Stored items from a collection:
....................

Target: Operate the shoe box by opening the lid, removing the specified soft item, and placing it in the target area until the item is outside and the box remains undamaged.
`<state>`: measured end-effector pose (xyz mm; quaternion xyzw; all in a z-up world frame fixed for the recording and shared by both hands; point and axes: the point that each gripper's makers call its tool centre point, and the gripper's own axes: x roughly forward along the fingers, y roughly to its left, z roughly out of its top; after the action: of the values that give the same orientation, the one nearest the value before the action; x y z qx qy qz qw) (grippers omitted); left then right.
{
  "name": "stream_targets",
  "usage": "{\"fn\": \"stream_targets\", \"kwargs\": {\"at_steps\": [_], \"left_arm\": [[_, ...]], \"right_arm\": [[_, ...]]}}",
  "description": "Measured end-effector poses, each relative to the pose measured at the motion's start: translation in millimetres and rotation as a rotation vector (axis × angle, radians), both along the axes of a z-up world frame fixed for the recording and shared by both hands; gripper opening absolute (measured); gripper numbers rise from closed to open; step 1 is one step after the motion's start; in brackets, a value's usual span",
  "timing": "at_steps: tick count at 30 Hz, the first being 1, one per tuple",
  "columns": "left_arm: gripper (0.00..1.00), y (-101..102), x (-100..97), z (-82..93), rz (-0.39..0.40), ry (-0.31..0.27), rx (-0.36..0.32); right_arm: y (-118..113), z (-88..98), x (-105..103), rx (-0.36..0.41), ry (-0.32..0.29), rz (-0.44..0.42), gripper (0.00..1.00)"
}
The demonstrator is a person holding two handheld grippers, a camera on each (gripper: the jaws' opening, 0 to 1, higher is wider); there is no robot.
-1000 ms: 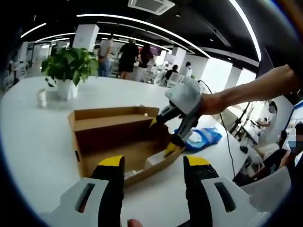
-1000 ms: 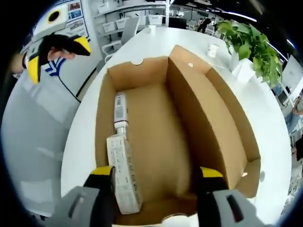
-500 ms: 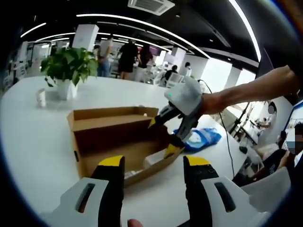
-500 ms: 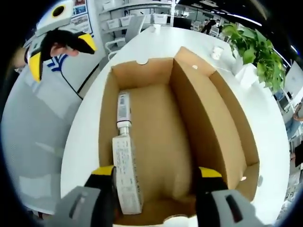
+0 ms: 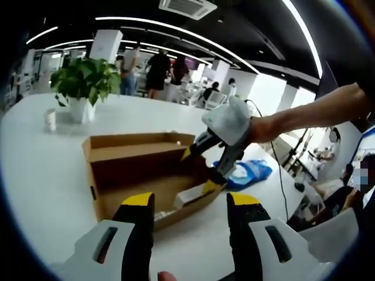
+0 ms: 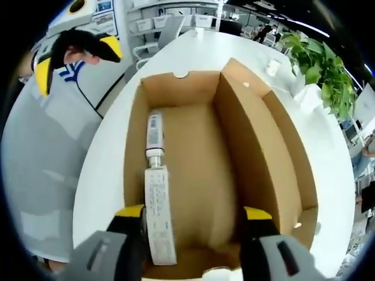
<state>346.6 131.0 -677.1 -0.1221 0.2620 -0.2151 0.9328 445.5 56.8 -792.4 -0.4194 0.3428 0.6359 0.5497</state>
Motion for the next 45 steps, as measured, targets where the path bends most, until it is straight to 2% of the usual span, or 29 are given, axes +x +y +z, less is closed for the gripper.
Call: {"fn": "stream_targets", "kwargs": {"at_steps": [9,15,17,23,26,31,38,45], "left_arm": [[0.5,-0.6,-0.8,1.0,0.001,-0.001,0.002],[0.5,1.1,1.6,2.6,0.011,-0.006,-0.027],[0.5,1.1,2.0,2.2,0.01,-0.006,-0.026],[0.5,3.2,2.5,-1.2,0.008,-0.002,-0.02],[0.5,3.6,2.2,-0.7,0.012,-0.002,-0.02],[0.5,3.0,1.1,0.2,0.014,0.001,-0.019],[0.5,0.9,2.1,1.2,0.008,-0.001,-0.02],[0.49,-0.4,1.6,-1.6,-0.001,0.004,-0.011]], "right_arm": [[4.3,-7.9,-0.3,-0.034,-0.034,0.031,0.59],[5.5,-12.5,-3.7,-0.053,-0.023,0.031,0.54],[4.2,-17.6,-4.4,-0.069,-0.009,-0.003,0.51],[-0.2,-28.7,-9.7,-0.125,0.005,-0.018,0.4],[-7.7,-36.6,-14.5,-0.183,-0.008,0.007,0.34],[-12.3,-40.1,-23.2,-0.215,0.015,0.014,0.19],[-9.4,-35.2,-26.8,-0.165,0.014,-0.012,0.17],[-5.4,-29.9,-17.4,-0.12,0.029,-0.059,0.17]]}}
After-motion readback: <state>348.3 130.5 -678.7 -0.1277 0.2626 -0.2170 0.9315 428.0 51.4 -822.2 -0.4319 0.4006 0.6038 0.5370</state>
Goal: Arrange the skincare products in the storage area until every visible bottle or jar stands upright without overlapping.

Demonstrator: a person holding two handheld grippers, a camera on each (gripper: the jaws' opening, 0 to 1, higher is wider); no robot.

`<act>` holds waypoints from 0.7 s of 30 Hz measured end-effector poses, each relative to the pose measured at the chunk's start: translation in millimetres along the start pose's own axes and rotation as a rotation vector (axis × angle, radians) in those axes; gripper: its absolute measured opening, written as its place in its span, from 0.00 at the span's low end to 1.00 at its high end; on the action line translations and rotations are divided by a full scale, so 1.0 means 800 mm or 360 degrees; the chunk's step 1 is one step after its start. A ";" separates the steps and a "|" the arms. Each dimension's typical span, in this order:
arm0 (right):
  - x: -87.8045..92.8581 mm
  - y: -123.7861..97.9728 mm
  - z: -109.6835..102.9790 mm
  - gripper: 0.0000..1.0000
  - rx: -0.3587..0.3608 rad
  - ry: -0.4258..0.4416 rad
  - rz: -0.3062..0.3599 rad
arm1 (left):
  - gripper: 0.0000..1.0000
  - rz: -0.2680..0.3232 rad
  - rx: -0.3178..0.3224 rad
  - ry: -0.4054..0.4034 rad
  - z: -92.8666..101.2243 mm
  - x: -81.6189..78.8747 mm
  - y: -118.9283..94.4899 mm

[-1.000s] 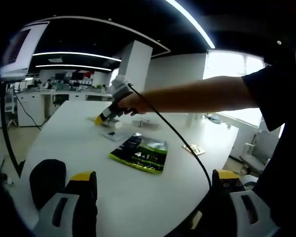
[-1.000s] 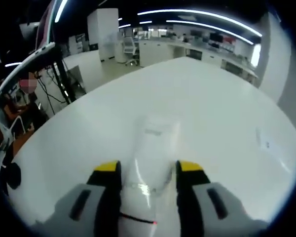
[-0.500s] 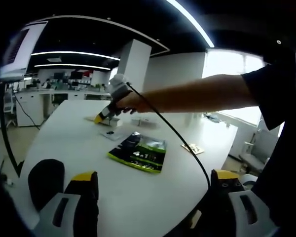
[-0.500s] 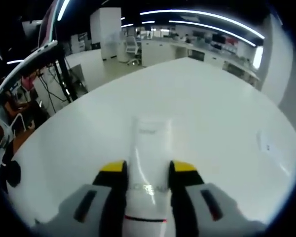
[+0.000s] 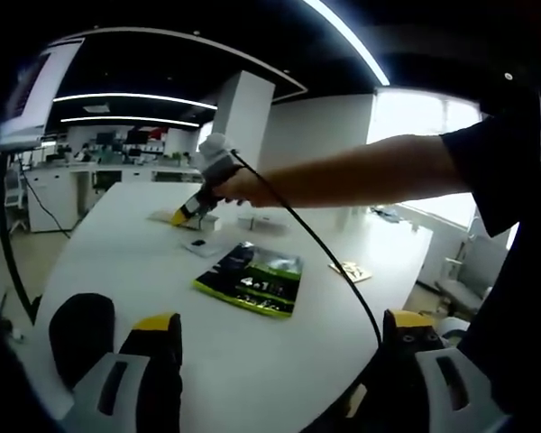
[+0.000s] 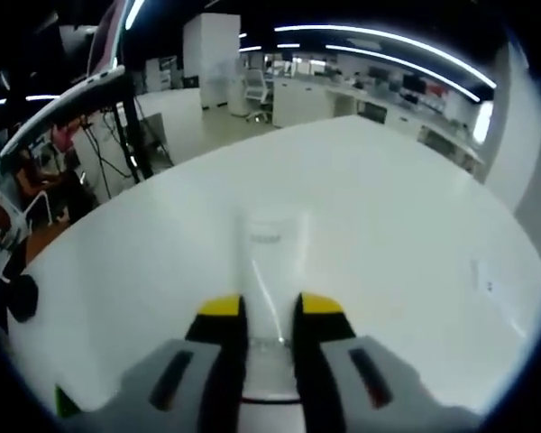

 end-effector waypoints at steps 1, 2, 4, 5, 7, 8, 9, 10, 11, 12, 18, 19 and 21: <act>0.000 0.001 0.002 0.14 -0.0009 0.0006 0.0004 | 0.94 0.0000 -0.0001 -0.0003 0.000 0.000 0.000; 0.000 0.000 0.004 0.13 -0.0008 0.0010 0.0013 | 0.93 0.0000 0.0000 -0.0001 -0.001 0.001 -0.001; 0.001 -0.001 0.002 0.12 -0.0016 0.0004 0.0024 | 0.93 -0.0002 -0.0002 -0.0001 -0.001 0.001 -0.001; 0.002 -0.003 0.001 0.12 -0.0004 0.0001 0.0031 | 0.93 -0.0005 -0.0002 0.0001 -0.001 0.001 -0.001; 0.003 -0.006 0.000 0.11 -0.0011 0.0002 0.0042 | 0.93 -0.0006 -0.0004 0.0005 -0.001 0.000 0.000; 0.002 -0.008 0.000 0.11 -0.0014 0.0007 0.0055 | 0.93 -0.0004 -0.0001 0.0005 -0.001 -0.001 0.000; 0.002 -0.008 0.002 0.10 -0.0024 0.0033 0.0063 | 0.93 -0.0004 -0.0001 0.0005 -0.001 -0.002 0.001; 0.001 -0.010 0.003 0.10 -0.0011 0.0062 0.0087 | 0.93 -0.0006 -0.0001 0.0004 0.000 -0.002 0.001; 0.000 -0.012 0.003 0.09 -0.0025 0.0058 0.0110 | 0.93 -0.0010 0.0001 0.0005 0.000 -0.001 0.002; 0.000 -0.013 0.002 0.09 -0.0029 0.0054 0.0115 | 0.93 -0.0011 0.0002 0.0006 0.001 -0.001 0.003; -0.013 -0.026 0.006 0.07 -0.0028 0.0046 0.0209 | 0.92 -0.0022 0.0005 0.0011 0.002 -0.002 0.005; -0.015 -0.029 0.006 0.07 -0.0023 0.0047 0.0236 | 0.92 -0.0023 0.0005 0.0010 0.002 -0.002 0.005; -0.018 -0.033 0.004 0.07 -0.0045 0.0062 0.0275 | 0.92 -0.0025 0.0004 0.0011 0.002 -0.003 0.006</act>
Point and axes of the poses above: the point that each gripper's makers call its tool centre point, and the gripper's own axes: y roughly forward along the fingers, z roughly to its right, x roughly out of its underside, the point moved 6 cm from there along -y, roughly backward along the fingers, and after that the axes turned 7 degrees about -z, right-handed, at the moved point
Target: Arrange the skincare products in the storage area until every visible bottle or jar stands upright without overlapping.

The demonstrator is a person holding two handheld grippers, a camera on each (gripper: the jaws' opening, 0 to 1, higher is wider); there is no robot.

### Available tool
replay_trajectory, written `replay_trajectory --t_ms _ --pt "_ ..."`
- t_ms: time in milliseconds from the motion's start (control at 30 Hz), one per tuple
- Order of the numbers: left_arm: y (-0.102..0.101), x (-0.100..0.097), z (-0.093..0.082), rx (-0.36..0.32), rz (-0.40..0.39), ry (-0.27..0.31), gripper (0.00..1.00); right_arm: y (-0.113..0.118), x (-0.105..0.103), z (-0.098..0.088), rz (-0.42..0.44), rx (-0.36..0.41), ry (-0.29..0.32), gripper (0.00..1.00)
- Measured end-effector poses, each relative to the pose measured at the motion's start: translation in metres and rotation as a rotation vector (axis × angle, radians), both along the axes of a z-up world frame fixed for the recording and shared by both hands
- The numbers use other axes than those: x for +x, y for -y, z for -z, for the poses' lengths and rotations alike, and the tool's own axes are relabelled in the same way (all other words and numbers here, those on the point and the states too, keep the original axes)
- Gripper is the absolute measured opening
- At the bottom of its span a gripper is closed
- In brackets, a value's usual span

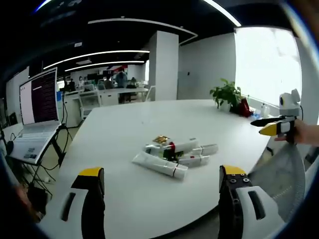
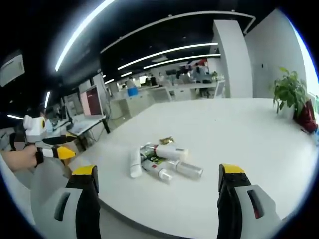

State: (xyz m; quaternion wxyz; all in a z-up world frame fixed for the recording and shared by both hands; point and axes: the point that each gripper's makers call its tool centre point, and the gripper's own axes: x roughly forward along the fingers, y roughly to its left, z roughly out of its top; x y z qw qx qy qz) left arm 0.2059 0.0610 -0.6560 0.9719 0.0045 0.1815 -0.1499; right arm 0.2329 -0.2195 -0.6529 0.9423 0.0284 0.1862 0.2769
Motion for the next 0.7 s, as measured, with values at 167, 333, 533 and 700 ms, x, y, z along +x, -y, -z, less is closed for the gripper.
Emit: replay_trajectory --t_ms 167,333,533,700 --pt "0.0003 0.0001 0.0005 0.001 0.003 -0.002 0.88 -0.0002 0.0 0.0001 0.001 -0.002 -0.002 0.99" --pt "0.0013 -0.0004 0.0005 0.002 0.005 -0.003 0.88 -0.0004 0.0001 0.0004 0.0 -0.001 -0.004 0.99" --pt "0.0016 -0.0008 0.0005 0.004 0.007 -0.004 0.88 -0.0005 -0.0002 0.0006 0.001 -0.002 -0.004 0.99" --pt "0.0018 -0.0007 0.0009 0.005 0.006 -0.005 0.88 -0.0001 -0.0002 0.001 0.001 -0.006 -0.005 0.99"
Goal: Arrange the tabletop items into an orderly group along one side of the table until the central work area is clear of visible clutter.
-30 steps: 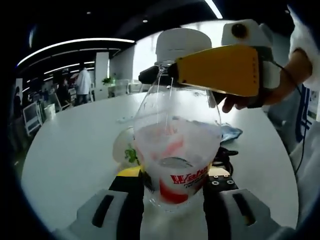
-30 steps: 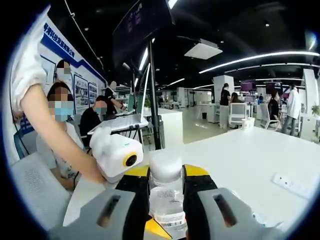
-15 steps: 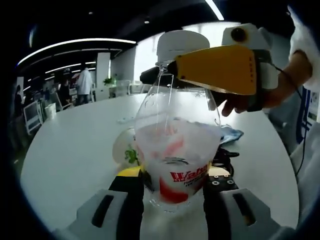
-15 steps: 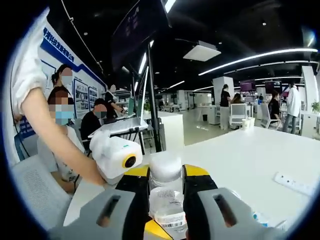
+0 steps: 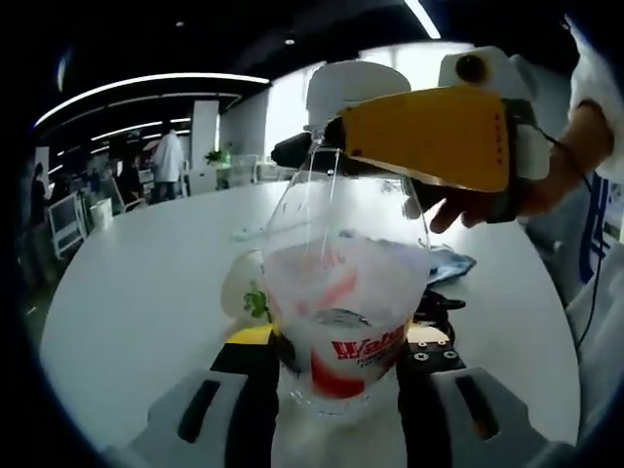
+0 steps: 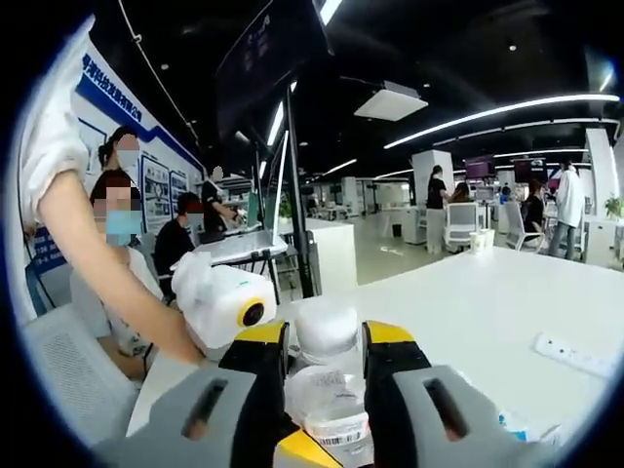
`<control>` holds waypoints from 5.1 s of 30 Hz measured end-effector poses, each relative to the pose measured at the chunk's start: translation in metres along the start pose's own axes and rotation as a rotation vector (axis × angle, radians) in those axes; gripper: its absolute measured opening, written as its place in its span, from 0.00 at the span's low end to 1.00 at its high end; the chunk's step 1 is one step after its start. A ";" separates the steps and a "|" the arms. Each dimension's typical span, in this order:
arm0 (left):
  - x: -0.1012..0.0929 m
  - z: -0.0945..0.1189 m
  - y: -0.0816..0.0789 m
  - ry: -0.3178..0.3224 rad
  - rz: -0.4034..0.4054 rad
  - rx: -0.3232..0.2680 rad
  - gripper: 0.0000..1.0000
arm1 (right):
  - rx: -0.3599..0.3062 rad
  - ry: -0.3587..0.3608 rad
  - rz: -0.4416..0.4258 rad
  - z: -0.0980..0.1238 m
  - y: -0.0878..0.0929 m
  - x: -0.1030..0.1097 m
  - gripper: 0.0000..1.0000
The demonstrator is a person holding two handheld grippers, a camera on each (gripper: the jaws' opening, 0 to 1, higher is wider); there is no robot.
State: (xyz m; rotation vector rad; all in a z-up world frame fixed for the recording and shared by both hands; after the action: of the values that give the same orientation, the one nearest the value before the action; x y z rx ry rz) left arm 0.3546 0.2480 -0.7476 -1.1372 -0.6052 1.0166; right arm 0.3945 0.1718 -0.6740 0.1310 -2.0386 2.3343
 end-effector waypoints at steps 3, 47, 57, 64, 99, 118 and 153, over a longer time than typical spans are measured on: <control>0.000 0.000 -0.005 -0.003 0.003 -0.017 0.50 | 0.002 0.004 0.021 -0.001 0.002 0.001 0.40; -0.021 0.048 -0.030 -0.118 -0.011 -0.015 0.79 | 0.027 0.184 -0.033 0.086 -0.004 0.001 0.56; -0.027 0.058 -0.036 -0.146 -0.015 -0.012 0.78 | 0.036 0.202 -0.021 0.101 -0.007 0.001 0.55; -0.028 0.065 -0.036 -0.181 0.020 -0.022 0.76 | 0.049 0.223 -0.030 0.108 -0.005 0.000 0.54; -0.061 0.063 0.007 -0.212 0.278 0.020 0.70 | 0.148 0.336 -0.161 0.142 0.037 0.001 0.50; -0.078 0.042 0.007 -0.208 0.636 -0.002 0.58 | 0.189 0.409 -0.389 0.149 0.062 -0.008 0.46; -0.084 0.005 0.010 -0.293 0.926 0.023 0.41 | 0.303 0.430 -0.627 0.134 0.103 -0.023 0.44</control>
State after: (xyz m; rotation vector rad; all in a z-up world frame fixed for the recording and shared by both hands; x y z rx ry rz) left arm 0.3100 0.1761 -0.7479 -1.2755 -0.2665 1.9982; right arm 0.4134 0.0258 -0.7604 0.2166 -1.2132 2.0179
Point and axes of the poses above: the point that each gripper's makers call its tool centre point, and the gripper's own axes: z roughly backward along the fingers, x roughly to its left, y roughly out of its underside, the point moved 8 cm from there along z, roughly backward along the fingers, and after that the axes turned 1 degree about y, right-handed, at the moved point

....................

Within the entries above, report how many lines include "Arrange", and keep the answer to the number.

3